ROANOKE TIMES 
                      Copyright (c) 1997, Roanoke Times

DATE: Monday, March 24, 1997                 TAG: 9703240153
SECTION: NATIONAL/INTERNATIONAL   PAGE: A-1  EDITION: METRO 
DATELINE: JERUSALEM
SOURCE: KNIGHT-RIDDER/TRIBUNE


ISRAEL STOPS PALESTINE PEACE TALKS NETANYAHU: ARAFAT MUST FIGHT VIOLENCE

A top Arafat adviser said the peace process was going nowhere anyway, regardless of the Israeli security Cabinet's action.

The Israeli government Sunday effectively suspended the peace process until Palestinian leader Yasser Arafat demonstrates that he will fight Islamic militant groups bent on attacking Israel.

In a carefully worded statement, Prime Minister Benjamin Netanyahu's security Cabinet stopped short of declaring the process frozen, but said the Palestinian Authority ``must ... fight terrorism and violence as a necessary stage in advancing the political process.''

Meanwhile, in an alarming charge, two top Israeli security officials said that Palestinian police had stopped helping them foil ``terrorist actions.''

``Today and for several days, the security mechanisms of the Palestinians have not cooperated with the General Security Services - the Shin Bet,'' said Major Gen.

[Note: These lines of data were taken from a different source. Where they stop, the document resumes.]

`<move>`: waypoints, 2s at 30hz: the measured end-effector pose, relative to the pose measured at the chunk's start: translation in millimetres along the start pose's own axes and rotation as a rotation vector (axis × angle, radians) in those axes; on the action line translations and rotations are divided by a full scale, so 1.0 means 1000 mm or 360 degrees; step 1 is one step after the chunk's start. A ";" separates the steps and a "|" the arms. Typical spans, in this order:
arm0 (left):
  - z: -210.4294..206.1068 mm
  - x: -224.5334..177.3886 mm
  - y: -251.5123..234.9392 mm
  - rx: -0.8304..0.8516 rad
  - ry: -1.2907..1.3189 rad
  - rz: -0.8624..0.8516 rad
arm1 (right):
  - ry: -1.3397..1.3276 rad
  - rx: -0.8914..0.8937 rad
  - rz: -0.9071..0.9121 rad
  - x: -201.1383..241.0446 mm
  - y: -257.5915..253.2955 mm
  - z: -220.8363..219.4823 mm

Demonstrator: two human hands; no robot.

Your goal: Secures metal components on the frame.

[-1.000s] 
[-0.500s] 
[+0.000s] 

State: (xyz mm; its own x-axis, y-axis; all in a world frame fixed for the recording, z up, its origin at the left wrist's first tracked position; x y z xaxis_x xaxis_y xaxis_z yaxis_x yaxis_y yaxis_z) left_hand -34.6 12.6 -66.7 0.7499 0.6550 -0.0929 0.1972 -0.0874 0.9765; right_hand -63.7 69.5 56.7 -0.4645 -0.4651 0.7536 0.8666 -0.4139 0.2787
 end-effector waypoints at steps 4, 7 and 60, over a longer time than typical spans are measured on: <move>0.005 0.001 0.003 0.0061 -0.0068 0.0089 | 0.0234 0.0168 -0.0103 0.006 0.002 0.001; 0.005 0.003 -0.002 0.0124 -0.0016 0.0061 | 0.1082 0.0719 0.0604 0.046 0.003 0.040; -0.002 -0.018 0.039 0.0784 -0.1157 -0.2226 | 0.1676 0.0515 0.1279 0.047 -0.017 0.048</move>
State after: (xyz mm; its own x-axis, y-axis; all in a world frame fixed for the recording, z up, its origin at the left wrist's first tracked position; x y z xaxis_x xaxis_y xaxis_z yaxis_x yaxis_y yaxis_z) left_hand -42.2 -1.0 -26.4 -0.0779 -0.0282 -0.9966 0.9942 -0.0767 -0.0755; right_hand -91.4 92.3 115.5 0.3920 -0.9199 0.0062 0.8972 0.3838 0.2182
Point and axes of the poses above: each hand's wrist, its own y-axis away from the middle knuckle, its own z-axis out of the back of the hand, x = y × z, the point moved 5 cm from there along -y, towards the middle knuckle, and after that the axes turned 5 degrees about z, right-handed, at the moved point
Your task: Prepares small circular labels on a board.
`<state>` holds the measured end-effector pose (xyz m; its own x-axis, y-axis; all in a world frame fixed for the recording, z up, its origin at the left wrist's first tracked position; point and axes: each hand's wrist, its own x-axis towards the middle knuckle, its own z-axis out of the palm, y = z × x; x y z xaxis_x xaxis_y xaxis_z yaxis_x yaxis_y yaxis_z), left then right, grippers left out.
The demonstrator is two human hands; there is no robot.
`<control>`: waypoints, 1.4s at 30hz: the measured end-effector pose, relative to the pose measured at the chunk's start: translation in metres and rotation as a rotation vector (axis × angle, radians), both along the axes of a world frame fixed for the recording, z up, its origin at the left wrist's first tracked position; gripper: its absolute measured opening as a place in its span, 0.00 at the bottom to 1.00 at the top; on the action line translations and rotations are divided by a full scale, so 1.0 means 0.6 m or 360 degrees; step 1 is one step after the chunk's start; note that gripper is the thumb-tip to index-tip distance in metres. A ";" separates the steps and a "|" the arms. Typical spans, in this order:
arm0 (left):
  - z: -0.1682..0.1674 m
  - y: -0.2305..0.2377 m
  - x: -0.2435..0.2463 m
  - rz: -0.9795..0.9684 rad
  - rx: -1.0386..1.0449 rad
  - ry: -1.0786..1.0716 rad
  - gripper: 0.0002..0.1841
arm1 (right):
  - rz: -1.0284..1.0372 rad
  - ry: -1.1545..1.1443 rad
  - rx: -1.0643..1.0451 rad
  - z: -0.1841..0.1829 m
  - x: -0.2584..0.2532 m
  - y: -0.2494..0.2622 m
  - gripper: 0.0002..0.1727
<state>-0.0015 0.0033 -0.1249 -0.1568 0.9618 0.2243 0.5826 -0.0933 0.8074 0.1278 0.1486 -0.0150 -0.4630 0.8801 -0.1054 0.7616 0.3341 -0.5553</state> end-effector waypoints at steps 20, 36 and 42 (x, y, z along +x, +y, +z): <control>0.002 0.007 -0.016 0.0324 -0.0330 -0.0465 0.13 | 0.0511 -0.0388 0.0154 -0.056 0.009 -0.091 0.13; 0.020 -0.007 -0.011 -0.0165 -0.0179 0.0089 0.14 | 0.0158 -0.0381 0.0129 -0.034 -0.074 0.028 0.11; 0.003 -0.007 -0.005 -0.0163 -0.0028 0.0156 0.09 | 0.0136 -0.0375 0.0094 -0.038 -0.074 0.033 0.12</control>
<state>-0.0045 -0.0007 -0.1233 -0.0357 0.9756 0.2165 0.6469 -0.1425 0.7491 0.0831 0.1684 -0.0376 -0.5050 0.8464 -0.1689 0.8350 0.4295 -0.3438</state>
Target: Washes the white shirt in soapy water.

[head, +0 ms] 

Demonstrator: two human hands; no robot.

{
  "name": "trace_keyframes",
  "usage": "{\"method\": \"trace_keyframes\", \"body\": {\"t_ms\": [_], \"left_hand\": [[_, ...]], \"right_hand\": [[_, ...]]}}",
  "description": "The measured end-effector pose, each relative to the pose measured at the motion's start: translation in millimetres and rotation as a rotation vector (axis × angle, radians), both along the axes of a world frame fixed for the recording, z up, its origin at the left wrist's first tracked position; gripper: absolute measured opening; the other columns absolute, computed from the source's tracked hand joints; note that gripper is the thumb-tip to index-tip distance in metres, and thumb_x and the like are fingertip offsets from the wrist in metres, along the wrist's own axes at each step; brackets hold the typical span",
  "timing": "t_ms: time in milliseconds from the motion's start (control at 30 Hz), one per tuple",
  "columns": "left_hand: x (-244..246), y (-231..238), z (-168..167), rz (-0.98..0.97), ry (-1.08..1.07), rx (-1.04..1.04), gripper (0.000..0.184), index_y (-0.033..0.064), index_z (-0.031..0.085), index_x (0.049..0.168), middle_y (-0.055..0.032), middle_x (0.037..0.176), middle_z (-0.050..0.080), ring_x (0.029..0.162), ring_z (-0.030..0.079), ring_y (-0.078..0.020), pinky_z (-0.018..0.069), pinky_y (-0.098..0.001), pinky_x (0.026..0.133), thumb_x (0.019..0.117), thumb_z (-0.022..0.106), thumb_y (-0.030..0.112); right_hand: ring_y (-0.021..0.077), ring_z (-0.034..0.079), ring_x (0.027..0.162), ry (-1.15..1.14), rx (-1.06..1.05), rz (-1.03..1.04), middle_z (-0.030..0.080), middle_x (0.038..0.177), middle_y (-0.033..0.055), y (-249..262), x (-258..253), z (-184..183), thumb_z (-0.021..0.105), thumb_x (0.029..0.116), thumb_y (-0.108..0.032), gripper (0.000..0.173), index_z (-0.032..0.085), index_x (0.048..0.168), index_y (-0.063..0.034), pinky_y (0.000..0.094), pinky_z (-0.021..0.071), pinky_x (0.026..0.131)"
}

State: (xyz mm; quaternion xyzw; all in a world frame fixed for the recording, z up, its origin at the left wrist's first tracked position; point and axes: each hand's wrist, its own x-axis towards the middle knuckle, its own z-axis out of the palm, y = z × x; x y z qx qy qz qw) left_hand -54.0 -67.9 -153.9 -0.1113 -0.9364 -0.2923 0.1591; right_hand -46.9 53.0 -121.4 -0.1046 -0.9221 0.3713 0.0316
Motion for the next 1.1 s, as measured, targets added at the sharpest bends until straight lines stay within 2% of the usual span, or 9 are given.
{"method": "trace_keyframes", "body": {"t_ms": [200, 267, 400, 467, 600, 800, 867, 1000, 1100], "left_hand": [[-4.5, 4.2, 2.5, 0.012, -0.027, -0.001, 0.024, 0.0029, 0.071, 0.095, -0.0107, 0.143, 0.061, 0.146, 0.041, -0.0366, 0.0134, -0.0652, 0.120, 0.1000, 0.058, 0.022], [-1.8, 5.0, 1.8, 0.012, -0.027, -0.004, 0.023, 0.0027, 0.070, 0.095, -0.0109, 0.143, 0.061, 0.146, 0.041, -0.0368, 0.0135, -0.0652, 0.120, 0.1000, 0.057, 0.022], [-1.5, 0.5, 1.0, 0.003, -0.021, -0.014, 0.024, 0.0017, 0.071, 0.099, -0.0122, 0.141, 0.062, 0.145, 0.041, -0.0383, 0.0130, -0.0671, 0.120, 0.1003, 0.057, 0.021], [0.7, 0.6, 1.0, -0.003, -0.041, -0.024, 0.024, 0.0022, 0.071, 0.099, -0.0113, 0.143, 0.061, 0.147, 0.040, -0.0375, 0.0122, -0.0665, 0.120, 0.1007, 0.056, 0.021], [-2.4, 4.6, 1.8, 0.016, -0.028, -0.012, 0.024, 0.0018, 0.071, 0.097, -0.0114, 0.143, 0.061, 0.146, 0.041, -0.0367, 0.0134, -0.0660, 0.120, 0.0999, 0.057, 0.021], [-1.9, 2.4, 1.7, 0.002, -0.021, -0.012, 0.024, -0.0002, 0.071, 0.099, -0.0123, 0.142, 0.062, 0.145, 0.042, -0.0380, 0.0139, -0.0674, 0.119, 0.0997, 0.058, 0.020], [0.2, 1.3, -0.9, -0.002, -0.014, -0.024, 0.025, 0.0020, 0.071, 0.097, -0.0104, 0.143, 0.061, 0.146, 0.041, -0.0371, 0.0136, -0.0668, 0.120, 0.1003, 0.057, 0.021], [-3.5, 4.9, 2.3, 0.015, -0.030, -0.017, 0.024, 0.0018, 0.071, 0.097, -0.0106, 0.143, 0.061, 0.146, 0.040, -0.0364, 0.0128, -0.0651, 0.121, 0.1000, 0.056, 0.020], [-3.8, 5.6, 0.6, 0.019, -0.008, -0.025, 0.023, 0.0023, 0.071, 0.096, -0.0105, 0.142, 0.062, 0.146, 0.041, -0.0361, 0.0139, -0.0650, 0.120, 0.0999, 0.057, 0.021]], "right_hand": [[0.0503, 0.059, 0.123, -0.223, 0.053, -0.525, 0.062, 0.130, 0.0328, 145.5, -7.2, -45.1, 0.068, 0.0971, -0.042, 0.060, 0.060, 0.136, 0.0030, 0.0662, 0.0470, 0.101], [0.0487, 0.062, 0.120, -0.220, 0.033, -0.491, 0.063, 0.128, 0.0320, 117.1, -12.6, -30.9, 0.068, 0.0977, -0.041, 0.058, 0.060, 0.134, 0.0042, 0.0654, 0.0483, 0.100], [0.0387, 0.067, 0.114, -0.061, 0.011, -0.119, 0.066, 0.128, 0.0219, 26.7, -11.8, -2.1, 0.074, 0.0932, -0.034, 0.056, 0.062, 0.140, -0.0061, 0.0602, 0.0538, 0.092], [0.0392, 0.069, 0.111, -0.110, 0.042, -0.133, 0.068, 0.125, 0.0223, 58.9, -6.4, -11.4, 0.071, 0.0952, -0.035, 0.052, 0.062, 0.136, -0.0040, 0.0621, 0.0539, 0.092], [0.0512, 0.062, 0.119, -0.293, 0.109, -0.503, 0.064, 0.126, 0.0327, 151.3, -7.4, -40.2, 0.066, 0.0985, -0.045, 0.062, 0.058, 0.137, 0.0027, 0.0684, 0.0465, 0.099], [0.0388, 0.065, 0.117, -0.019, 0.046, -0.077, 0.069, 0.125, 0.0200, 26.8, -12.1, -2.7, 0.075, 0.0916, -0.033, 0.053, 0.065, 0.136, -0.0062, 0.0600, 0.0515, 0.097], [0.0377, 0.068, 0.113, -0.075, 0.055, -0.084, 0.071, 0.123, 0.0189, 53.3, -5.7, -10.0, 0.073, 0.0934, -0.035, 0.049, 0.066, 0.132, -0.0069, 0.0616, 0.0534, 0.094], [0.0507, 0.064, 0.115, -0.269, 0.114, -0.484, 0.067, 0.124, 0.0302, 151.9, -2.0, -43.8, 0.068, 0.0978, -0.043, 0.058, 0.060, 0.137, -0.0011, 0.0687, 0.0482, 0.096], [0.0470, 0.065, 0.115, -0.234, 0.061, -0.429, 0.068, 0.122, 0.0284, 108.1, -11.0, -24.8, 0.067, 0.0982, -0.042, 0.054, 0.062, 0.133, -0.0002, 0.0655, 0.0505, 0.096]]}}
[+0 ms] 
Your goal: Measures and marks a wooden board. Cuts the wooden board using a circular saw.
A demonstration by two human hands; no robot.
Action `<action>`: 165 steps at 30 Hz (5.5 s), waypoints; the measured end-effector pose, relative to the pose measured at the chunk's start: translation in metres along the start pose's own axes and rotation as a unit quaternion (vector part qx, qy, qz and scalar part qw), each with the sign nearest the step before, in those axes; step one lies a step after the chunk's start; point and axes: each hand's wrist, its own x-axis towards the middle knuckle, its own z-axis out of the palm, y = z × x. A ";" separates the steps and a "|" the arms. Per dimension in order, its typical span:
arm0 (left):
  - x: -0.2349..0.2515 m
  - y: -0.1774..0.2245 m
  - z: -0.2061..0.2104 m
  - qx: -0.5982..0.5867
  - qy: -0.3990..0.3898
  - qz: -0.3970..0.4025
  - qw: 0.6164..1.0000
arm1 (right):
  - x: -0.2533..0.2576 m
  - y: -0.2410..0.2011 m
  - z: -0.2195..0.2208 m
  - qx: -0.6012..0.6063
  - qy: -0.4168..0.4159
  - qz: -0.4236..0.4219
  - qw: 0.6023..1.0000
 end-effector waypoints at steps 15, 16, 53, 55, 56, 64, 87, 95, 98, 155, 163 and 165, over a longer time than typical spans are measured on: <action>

Moseh Yaalon, head of Israel's military intelligence. ``In practice, they have conditioned that on a change in the political situation.''

The Israeli security Cabinet called on Arafat to take decisive action on several fronts, including strengthening cooperation in security matters, preventing incitement against Israel, destroying the infrastructure of terror groups and seizing illegal weapons.

Government spokesman Moshe Fogel said Netanyahu resisted a push by hard-liners who wanted him to declare the Oslo peace process dead. ``Netanyahu is giving the process a chance,'' Fogel said.

But Fogel said the coming days will be dangerous: ``This is going to go to the brink, and you don't always know when you go to the brink if somebody will inadvertently fall off the side.''

Arafat, in Pakistan at an Islamic conference, did not issue an immediate response. A top adviser, Ahmed Tibi, said the peace process was going nowhere anyway, regardless of the security Cabinet's action.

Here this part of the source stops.